WHAT YOU ARE ASKED TO DO: Scan the data below and state the number of lines that include the word "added", adding no comment.

━━━━

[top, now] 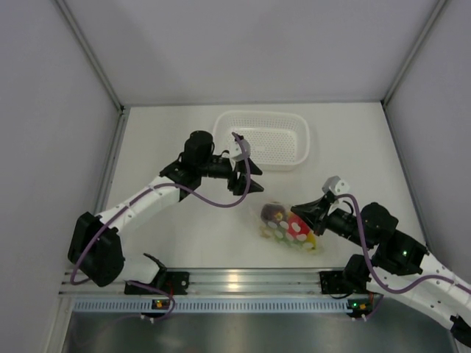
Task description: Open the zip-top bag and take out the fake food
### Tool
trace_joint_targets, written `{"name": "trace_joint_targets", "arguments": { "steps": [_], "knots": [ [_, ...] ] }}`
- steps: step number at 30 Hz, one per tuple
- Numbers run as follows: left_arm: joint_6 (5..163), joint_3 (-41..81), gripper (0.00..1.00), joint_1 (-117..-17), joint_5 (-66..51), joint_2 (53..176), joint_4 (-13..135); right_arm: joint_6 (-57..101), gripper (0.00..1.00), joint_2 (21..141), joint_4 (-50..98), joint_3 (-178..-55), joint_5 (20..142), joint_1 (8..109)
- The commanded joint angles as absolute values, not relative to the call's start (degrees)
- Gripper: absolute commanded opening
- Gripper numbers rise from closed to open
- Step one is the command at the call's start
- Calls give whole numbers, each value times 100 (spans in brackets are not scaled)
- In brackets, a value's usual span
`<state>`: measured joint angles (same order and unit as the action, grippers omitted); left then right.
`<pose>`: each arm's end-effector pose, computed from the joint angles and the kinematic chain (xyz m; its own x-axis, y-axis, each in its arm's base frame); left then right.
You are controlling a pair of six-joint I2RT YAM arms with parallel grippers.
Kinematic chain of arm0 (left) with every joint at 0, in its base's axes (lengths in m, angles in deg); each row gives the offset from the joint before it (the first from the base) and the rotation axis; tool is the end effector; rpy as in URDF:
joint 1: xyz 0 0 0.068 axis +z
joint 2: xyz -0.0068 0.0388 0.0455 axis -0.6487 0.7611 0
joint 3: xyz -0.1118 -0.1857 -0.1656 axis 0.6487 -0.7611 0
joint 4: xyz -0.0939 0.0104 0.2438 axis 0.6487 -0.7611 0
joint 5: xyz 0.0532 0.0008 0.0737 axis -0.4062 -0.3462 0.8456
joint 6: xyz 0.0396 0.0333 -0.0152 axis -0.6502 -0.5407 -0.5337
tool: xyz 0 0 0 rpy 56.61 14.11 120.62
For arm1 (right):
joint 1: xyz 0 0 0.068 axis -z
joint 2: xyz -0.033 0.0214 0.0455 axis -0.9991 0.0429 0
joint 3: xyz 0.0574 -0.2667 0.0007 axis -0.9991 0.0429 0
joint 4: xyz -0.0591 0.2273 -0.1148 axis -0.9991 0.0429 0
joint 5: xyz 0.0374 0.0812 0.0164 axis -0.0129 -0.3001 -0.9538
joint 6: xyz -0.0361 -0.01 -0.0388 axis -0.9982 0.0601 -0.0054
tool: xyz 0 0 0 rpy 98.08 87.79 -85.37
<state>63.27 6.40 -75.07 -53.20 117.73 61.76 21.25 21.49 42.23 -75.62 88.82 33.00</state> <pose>0.2392 -0.2000 0.3158 -0.0796 0.1748 -0.9814 0.9968 0.0195 -0.0774 0.0627 0.0883 0.3149 -0.1409 -0.0188 -0.9899 -0.8057 0.5831 0.1036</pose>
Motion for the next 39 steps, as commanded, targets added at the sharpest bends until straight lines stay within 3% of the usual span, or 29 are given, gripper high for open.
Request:
{"name": "trace_joint_targets", "arguments": {
  "steps": [1, 16, 33, 37, 39],
  "knots": [
    [6118, 551, 62, -7524, -5645, 11533, 6473, 2074, 0, 2120, 3716, -7883, 8861, 3366],
    [6066, 270, 60, -7524, -6050, 11506, 6473, 2092, 0, 2120, 3654, -7874, 9090, 3366],
    [6031, 446, 44, -7586, -6147, 11990, 6473, 2100, 0, 2129, 3522, -7874, 8923, 3366],
    [6100, 603, 27, -7604, -6181, 12121, 6473, 2083, 0, 2155, 3487, -7865, 8659, 3358],
    [6206, 735, 8, -7612, -6313, 12288, 6473, 2065, 0, 2164, 3461, -7848, 8650, 3358]
  ]
}}
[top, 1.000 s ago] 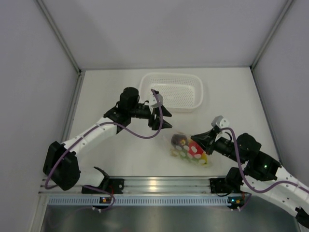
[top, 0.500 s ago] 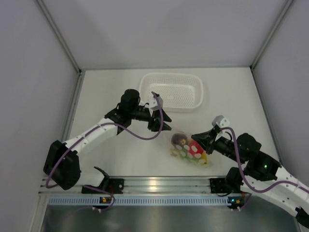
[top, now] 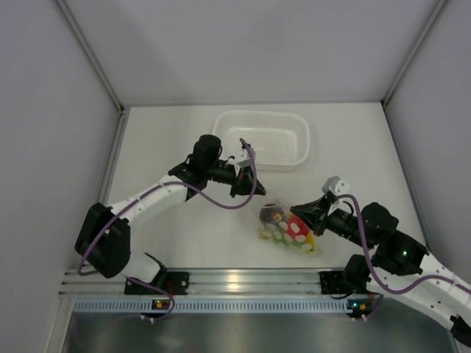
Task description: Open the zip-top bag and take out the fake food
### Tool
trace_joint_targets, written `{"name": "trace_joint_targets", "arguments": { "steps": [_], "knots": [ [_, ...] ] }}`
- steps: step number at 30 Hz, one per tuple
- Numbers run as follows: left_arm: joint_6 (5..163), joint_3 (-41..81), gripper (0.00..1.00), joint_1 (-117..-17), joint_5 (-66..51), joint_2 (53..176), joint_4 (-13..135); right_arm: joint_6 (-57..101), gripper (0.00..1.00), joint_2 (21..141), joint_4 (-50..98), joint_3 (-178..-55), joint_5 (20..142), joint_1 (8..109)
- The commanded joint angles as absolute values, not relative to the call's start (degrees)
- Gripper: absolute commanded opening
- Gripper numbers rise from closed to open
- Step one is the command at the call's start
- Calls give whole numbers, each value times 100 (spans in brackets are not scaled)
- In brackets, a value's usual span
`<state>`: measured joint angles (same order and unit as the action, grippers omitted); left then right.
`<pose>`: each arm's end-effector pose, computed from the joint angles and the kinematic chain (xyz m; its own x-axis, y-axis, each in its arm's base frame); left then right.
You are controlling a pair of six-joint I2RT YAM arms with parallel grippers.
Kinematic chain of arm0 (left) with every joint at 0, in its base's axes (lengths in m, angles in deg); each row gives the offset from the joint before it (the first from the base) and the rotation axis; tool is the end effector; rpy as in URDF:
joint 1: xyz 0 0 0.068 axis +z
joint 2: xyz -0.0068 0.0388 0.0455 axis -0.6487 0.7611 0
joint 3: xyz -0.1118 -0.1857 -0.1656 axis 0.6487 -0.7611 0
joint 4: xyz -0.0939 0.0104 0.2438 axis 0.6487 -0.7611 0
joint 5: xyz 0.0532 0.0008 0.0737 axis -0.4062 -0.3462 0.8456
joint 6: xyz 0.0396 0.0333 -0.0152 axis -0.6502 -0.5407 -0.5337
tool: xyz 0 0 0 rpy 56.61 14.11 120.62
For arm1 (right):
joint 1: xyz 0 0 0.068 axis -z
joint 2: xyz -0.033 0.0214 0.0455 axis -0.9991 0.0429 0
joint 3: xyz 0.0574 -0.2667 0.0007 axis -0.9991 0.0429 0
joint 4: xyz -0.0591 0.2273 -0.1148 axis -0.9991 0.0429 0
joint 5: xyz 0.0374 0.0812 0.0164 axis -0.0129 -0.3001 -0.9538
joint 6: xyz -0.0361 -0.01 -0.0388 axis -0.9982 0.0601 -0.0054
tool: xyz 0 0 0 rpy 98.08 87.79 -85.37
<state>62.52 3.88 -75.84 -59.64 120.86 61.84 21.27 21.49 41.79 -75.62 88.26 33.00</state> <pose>0.2384 -0.2073 0.2863 -0.1429 0.2111 -0.9670 0.9812 -0.0980 -0.1664 0.0625 0.0885 0.3158 -0.1373 -0.0132 -0.9904 -0.8117 0.5746 0.1049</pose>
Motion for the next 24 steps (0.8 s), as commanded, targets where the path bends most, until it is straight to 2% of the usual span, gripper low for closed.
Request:
{"name": "trace_joint_targets", "arguments": {
  "steps": [1, 6, 10, 11, 13, 16, 19, 21, 24],
  "knots": [
    [6293, 823, 0, -7604, -6305, 12341, 6473, 2065, 0, 2181, 3426, -7830, 8650, 3366],
    [6768, 920, 0, -7603, -5665, 12175, 6385, 2013, 0, 2427, 3346, -7944, 9183, 3366],
    [7189, 806, 0, -7595, -4164, 11412, 6034, 2047, 0, 2805, 3355, -8207, 9826, 3375],
    [7269, 780, 0, -7595, -3395, 11001, 5946, 2056, 1, 2901, 3373, -8295, 9846, 3366],
    [7505, 745, 0, -7604, -2688, 10603, 5489, 2126, 2, 3225, 3443, -8601, 9854, 3384],
    [7761, 692, 0, -7603, -2167, 9803, 5120, 2363, 3, 3648, 3452, -8980, 9951, 3410],
    [8112, 648, 0, -7787, -1026, 9240, 4848, 2680, 9, 4149, 3355, -9297, 10013, 3463],
    [8593, 683, 0, -7981, -558, 9081, 4620, 2890, 19, 4648, 3433, -9603, 9978, 3559],
    [9131, 666, 0, -7981, -92, 8967, 4214, 3119, 21, 5159, 3505, -9903, 9724, 3744]
  ]
}}
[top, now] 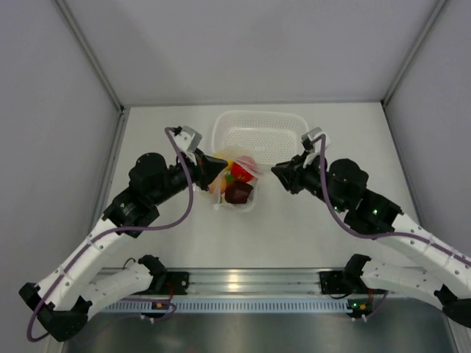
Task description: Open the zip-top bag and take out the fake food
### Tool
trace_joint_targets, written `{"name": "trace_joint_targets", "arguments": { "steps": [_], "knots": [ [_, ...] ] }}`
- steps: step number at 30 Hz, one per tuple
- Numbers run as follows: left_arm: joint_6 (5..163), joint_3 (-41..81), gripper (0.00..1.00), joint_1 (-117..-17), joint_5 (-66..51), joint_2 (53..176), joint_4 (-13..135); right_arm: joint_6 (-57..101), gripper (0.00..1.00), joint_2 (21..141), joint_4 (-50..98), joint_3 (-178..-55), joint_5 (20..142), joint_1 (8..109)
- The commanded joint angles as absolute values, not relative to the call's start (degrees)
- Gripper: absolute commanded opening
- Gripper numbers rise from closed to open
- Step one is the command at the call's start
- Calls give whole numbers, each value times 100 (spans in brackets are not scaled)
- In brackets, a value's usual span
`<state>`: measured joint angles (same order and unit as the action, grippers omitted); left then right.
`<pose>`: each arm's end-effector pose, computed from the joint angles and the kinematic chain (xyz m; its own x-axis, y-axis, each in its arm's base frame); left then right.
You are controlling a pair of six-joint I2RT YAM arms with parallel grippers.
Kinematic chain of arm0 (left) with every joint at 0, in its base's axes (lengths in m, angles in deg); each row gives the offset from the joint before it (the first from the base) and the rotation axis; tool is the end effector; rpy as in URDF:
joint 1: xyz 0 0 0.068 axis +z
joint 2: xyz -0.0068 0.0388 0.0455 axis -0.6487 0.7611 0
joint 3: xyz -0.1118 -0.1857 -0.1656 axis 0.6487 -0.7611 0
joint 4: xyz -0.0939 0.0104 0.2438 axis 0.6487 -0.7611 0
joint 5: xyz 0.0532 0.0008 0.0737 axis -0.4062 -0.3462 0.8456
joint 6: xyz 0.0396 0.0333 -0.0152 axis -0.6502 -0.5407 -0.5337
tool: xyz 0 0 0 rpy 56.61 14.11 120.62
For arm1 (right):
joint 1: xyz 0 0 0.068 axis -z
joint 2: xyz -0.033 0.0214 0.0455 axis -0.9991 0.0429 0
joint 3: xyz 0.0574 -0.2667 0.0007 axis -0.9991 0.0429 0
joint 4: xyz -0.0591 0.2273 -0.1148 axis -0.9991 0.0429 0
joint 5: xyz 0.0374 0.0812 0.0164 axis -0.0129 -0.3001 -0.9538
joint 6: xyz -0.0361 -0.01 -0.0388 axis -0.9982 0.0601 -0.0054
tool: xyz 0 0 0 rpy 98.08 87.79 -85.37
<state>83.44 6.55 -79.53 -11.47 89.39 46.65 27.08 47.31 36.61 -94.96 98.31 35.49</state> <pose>0.1464 -0.1285 0.4044 -0.1950 -0.0726 -0.9781 0.7554 0.6250 -0.1970 0.1190 0.1432 0.3844 -0.2063 0.0634 -0.9764 -0.6505 0.7366 0.1852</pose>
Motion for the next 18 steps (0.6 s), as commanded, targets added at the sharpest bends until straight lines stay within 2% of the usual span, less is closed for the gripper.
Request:
{"name": "trace_joint_targets", "arguments": {
  "steps": [1, 6, 7, 9, 10, 15, 18],
  "knots": [
    [9577, 491, 0, -7981, -13, 8923, 4214, 3198, 21, 5257, 3505, -9939, 9592, 3823],
    [11222, -89, 0, -8051, 689, 8782, 4354, 3733, 23, 5556, 3320, -9869, 9048, 4140],
    [11408, -195, 0, -8182, 1309, 8703, 4381, 3805, 26, 5591, 3268, -9843, 8933, 4140],
    [11733, -573, 0, -8324, 1700, 8615, 4697, 4068, 32, 5741, 3189, -9790, 8485, 4140],
    [11917, -670, 0, -8403, 2172, 8563, 4706, 4165, 39, 5776, 3162, -9772, 8336, 4149],
    [12604, -1232, 0, -8561, 2615, 8290, 5198, 4824, 50, 6110, 2881, -9553, 8386, 3964],
    [12903, -1461, 0, -8693, 2853, 8114, 5390, 5202, 50, 6426, 2495, -9360, 8457, 3727]
  ]
}}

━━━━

TASK SOLUTION: 2